Stored dataset items
========================

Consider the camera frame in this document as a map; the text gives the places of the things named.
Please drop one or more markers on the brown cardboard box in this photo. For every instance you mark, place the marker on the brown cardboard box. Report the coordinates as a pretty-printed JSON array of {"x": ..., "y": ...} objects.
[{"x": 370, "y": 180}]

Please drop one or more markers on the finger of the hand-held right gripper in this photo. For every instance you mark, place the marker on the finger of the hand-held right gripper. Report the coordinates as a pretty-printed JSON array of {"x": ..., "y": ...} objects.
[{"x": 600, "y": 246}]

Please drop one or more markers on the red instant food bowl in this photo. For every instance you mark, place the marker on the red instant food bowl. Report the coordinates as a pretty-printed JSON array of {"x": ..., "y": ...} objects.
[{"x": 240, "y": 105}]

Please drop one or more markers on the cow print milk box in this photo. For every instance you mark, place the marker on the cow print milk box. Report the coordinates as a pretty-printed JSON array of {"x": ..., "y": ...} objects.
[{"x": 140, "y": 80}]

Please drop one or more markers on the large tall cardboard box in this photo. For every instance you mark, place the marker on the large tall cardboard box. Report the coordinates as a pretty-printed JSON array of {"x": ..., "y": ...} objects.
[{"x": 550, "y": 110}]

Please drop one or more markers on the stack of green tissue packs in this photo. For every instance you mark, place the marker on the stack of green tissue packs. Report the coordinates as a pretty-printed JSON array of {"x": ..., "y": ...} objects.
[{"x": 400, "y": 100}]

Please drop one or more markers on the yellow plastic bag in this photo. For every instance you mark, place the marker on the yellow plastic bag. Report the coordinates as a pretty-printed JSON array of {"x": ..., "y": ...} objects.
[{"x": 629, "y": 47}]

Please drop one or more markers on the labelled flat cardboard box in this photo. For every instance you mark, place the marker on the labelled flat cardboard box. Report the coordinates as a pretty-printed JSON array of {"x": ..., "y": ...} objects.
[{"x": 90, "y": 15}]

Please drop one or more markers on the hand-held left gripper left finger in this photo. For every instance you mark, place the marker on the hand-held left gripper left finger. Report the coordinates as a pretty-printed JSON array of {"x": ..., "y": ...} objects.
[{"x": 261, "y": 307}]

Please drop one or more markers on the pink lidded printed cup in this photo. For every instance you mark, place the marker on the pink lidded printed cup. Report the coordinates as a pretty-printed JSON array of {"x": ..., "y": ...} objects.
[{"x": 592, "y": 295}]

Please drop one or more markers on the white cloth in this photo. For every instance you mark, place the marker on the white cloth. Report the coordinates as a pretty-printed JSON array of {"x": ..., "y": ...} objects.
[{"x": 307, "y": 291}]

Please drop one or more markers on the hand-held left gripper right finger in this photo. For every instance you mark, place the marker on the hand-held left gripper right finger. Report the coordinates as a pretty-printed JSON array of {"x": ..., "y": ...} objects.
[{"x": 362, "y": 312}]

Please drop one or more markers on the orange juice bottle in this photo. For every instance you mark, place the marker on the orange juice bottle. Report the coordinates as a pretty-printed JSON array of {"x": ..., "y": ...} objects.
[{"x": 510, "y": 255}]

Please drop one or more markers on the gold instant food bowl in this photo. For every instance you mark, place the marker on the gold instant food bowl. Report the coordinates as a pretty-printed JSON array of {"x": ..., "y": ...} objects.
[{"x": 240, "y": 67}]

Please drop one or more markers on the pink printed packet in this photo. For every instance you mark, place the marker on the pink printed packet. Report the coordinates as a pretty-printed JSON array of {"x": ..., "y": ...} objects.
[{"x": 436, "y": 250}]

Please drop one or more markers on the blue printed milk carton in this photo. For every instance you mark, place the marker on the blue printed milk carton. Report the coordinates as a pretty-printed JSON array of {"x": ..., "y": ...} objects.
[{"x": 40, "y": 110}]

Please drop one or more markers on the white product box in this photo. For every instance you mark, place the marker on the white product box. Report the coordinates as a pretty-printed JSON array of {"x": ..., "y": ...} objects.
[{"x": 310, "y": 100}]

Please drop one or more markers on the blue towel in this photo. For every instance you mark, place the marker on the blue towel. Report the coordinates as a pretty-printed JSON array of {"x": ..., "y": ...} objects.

========================

# Task requirements:
Each record must be transcribed word for word.

# Solved exercise:
Consider the camera frame in this document as a map; the text gives the places of the things named.
Please drop one or more markers on the brown cardboard box in this photo. For every instance you mark, place the marker on the brown cardboard box. Report the coordinates as a pretty-printed JSON array of {"x": ..., "y": ...} objects.
[{"x": 370, "y": 180}]

Please drop one or more markers on the finger of the hand-held right gripper in this photo. For every instance you mark, place the marker on the finger of the hand-held right gripper. Report the coordinates as a pretty-printed JSON array of {"x": ..., "y": ...} objects.
[{"x": 600, "y": 246}]

Please drop one or more markers on the red instant food bowl in this photo. For every instance you mark, place the marker on the red instant food bowl. Report the coordinates as a pretty-printed JSON array of {"x": ..., "y": ...} objects.
[{"x": 240, "y": 105}]

Please drop one or more markers on the cow print milk box in this photo. For every instance you mark, place the marker on the cow print milk box. Report the coordinates as a pretty-printed JSON array of {"x": ..., "y": ...} objects.
[{"x": 140, "y": 80}]

Please drop one or more markers on the large tall cardboard box in this photo. For every instance you mark, place the marker on the large tall cardboard box. Report the coordinates as a pretty-printed JSON array of {"x": ..., "y": ...} objects.
[{"x": 550, "y": 110}]

Please drop one or more markers on the stack of green tissue packs in this photo. For every instance you mark, place the marker on the stack of green tissue packs. Report the coordinates as a pretty-printed JSON array of {"x": ..., "y": ...} objects.
[{"x": 400, "y": 100}]

Please drop one or more markers on the yellow plastic bag in this photo. For every instance you mark, place the marker on the yellow plastic bag. Report the coordinates as a pretty-printed JSON array of {"x": ..., "y": ...} objects.
[{"x": 629, "y": 47}]

Please drop one or more markers on the labelled flat cardboard box in this photo. For every instance you mark, place the marker on the labelled flat cardboard box. Report the coordinates as a pretty-printed JSON array of {"x": ..., "y": ...} objects.
[{"x": 90, "y": 15}]

Please drop one or more markers on the hand-held left gripper left finger in this photo. For every instance you mark, place the marker on the hand-held left gripper left finger. Report the coordinates as a pretty-printed JSON array of {"x": ..., "y": ...} objects.
[{"x": 261, "y": 307}]

Please drop one or more markers on the pink lidded printed cup in this photo. For every instance you mark, place the marker on the pink lidded printed cup. Report the coordinates as a pretty-printed JSON array of {"x": ..., "y": ...} objects.
[{"x": 592, "y": 295}]

Please drop one or more markers on the white cloth in this photo. For every instance you mark, place the marker on the white cloth. Report the coordinates as a pretty-printed JSON array of {"x": ..., "y": ...} objects.
[{"x": 307, "y": 291}]

Please drop one or more markers on the hand-held left gripper right finger in this photo. For every instance you mark, place the marker on the hand-held left gripper right finger. Report the coordinates as a pretty-printed JSON array of {"x": ..., "y": ...} objects.
[{"x": 362, "y": 312}]

Please drop one or more markers on the orange juice bottle in this photo. For every instance you mark, place the marker on the orange juice bottle. Report the coordinates as a pretty-printed JSON array of {"x": ..., "y": ...} objects.
[{"x": 510, "y": 255}]

Please drop one or more markers on the gold instant food bowl in this photo. For every instance you mark, place the marker on the gold instant food bowl. Report the coordinates as a pretty-printed JSON array of {"x": ..., "y": ...} objects.
[{"x": 240, "y": 67}]

Please drop one or more markers on the pink printed packet in this photo. For every instance you mark, place the marker on the pink printed packet. Report the coordinates as a pretty-printed JSON array of {"x": ..., "y": ...} objects.
[{"x": 436, "y": 250}]

Please drop one or more markers on the blue printed milk carton in this photo. For every instance you mark, place the marker on the blue printed milk carton. Report the coordinates as a pretty-printed JSON array of {"x": ..., "y": ...} objects.
[{"x": 40, "y": 110}]

Please drop one or more markers on the white product box in this photo. For every instance you mark, place the marker on the white product box. Report the coordinates as a pretty-printed JSON array of {"x": ..., "y": ...} objects.
[{"x": 310, "y": 100}]

Please drop one or more markers on the blue towel in this photo. For every instance you mark, place the marker on the blue towel. Report the coordinates as a pretty-printed JSON array of {"x": ..., "y": ...} objects.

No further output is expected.